→ Your assignment: Every word of the listing must be returned. Retype it exactly.

Supplied material START

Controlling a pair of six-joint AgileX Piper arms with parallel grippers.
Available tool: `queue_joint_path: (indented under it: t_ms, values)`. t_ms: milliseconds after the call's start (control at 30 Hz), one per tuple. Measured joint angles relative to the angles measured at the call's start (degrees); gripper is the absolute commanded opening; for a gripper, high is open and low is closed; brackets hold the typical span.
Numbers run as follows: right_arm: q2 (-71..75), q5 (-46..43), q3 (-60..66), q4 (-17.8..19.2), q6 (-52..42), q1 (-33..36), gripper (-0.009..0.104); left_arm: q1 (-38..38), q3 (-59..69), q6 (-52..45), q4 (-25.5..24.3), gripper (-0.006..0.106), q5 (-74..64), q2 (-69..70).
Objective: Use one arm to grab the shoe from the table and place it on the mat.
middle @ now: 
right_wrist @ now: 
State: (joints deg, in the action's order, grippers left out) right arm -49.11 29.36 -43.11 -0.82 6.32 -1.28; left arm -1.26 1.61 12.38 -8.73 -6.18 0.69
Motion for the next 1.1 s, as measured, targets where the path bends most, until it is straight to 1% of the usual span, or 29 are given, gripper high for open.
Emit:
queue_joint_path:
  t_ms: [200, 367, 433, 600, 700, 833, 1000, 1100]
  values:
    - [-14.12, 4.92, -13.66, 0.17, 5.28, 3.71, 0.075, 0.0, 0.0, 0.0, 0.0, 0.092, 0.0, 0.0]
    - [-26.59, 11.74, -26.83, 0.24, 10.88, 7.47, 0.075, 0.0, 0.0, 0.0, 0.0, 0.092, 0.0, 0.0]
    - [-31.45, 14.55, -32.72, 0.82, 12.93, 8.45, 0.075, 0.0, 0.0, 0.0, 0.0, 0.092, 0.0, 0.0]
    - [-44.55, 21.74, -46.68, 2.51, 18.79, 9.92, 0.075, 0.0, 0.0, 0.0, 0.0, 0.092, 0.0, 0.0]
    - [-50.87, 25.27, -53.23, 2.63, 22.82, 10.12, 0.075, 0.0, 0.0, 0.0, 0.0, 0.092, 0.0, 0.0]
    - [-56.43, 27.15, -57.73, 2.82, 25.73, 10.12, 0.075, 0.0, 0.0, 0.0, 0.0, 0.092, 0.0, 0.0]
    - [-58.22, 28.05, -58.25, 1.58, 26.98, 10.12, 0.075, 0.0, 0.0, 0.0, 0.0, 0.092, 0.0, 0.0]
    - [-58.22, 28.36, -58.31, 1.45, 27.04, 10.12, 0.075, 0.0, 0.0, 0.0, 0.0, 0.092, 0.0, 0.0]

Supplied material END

→ Answer space:
Controlling a pair of six-joint AgileX Piper arms with parallel grippers.
Available tool: `queue_joint_path: (indented under it: t_ms, values)`. t_ms: milliseconds after the call's start (control at 30 Hz), one per tuple. Measured joint angles relative to the angles measured at the call's start (degrees); gripper is the absolute commanded opening; for a gripper, high is open and low is closed; brackets hold the typical span.
Numbers run as follows: right_arm: q2 (-71..75), q5 (-46..43), q3 (-60..66), q4 (-17.8..19.2), q6 (-52..42), q1 (-33..36), gripper (-0.009..0.104); left_arm: q1 (-38..38), q3 (-59..69), q6 (-52..45), q4 (-25.5..24.3), gripper (-0.006..0.106), q5 (-74..64), q2 (-69..70).
Objective: Use one arm to grab the shoe from the table and place it on the mat.
middle @ now: 
right_wrist @ now: 
State: (joints deg, in the action's order, grippers left out) right arm -49.11 29.36 -43.11 -0.82 6.32 -1.28; left arm -1.26 1.61 12.38 -8.73 -6.18 0.69
Motion for the next 1.1 s, as measured, targets where the path bends most, until it is straight to 1% of the usual span, or 29 are given, gripper high for open.
Emit:
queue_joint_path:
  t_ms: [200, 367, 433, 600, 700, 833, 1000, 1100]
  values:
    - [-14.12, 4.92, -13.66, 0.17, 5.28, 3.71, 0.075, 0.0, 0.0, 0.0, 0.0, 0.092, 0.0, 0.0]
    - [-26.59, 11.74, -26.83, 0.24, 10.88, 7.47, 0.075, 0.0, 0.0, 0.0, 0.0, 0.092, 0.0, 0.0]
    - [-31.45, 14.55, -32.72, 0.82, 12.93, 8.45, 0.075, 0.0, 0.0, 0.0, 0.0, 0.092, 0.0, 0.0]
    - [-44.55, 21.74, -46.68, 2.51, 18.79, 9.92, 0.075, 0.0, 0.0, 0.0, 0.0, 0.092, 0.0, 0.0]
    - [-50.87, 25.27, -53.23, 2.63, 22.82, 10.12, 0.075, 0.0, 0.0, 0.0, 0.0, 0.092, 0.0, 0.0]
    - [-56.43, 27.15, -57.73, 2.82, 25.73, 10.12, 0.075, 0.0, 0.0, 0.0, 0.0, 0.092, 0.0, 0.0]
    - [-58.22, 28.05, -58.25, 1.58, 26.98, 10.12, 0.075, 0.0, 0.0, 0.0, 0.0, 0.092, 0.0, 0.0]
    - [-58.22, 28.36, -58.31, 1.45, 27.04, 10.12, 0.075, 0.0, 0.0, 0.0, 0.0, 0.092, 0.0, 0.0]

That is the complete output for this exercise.